CPS now serves antibiotic-free chicken in the lunchroom

The smell of freshly baked, antibiotic-free chicken wafted for the first time through the halls of all 473 schools in the Chicago Public Schools system Tuesday.

Compared with the odorless, prepackaged chicken nuggets normally served, the new menu offering marks a major step in the campaign to improve lunchtime options for students throughout the country.

“No other major school district has ever before been able to cast such a huge and, we hope, influential vote in favor of safer and more sustainable use of antibiotics in livestock production,” said Laura Stanley, Learning Lab manager of New York-based School Food FOCUS.

School Food FOCUS, which works to make school meals across the country healthier, more sustainably produced and regionally sourced, implemented the menu change in collaboration with the Pew Campaign on Human Health and Industrial Farming, a Washington-based program aimed at curbing the overuse and misuse of antibiotics in food animal production.

According to the U.S Food and Drug Administration, the U.S. Department of Agriculture, and the Centers for Disease Control and Prevention, there is evidence of a link between the non-therapeutic use of antibiotics in food animal production and increased antibiotic resistance in humans.

Laura Rogers, director of the Pew program, said that 80 percent of all antibiotics sold in the United States are currently fed to farm animals. The majority of these antibiotics are given to healthy animals in order to make them grow faster, and to compensate for unsanitary and crowded living conditions.

“This has created a sea of antibiotic-resistant bacteria in our environment and our food supply – particularly in children, whose immune systems are still developing,” she said. “Antibiotics are on a limited timeline. Their effectiveness is whittling down.”

Though conventionally produced chicken is safe to eat, one way to reverse the resistance trend may be to limit consumption of antibiotic-raised poultry.
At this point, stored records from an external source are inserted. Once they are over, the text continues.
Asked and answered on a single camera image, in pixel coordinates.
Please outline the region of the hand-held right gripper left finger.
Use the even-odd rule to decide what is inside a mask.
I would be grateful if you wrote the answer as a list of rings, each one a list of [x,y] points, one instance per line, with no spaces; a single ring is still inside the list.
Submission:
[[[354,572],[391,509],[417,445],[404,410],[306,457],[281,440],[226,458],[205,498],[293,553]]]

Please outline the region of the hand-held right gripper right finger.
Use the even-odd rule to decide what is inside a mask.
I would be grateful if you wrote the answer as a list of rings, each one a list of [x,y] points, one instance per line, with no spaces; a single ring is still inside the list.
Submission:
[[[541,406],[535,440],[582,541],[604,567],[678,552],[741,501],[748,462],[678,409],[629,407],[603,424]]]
Over the coming year, Stanley said, more than half of the chicken meat that Chicago school children will be served – 1.2 million pounds of it – will now be raised holistically, making the Chicago Public Schools system the first in the nation to purchase and serve antibiotic-free chicken on such a large scale.

Antibiotic-free chicken costs a few cents more per pound – a difference that quickly adds up when you are feeding more than 300,000 students each day – said Bob Bloomer, the regional vice-president of Chicago schools’ primary food service provider, Chartwells-Thompson Hospitality. He added that the increased cost still fits within the school system’s budget and is also a price they are willing to pay for the benefit of the kids.

“School districts buy tremendous amounts of poultry every year,” CPS’s Rogers said. “And serving healthier chicken for hundreds of thousands of students is an ambitious goal. But if Chicago [Public Schools] can do it, anyone can do it.”

This latest step towards healthy meals proves that the purchase of antibiotic-free chicken can be mainstream and affordable, Rogers added.

The chicken comes from the Miller Amish Country Poultry of Orland, Ind. Galen Miller, president and owner of the farm, confirmed that all his birds are raised without the use of antibiotics or hormones and in accordance with humane treatment standards.

Unfortunately, at current capacity, Miller Poultry can only provide enough chicken to be served to students two to three times each month.

Rochelle Davis, the president and CEO of the Healthy Schools Campaign, said she hopes that as the antibiotic-free program moves forward, they can find additional antibiotic-free chickens.

“We’d be happy to serve more,” she said. “But there’s a rate limiting factor of procuring chicken. Right now, Chartwells has bought all there is to buy.”

Miller said, however, that if the project with Chicago schools proves to be successful, he envisions significant production growth within the next year to meet the growing demand.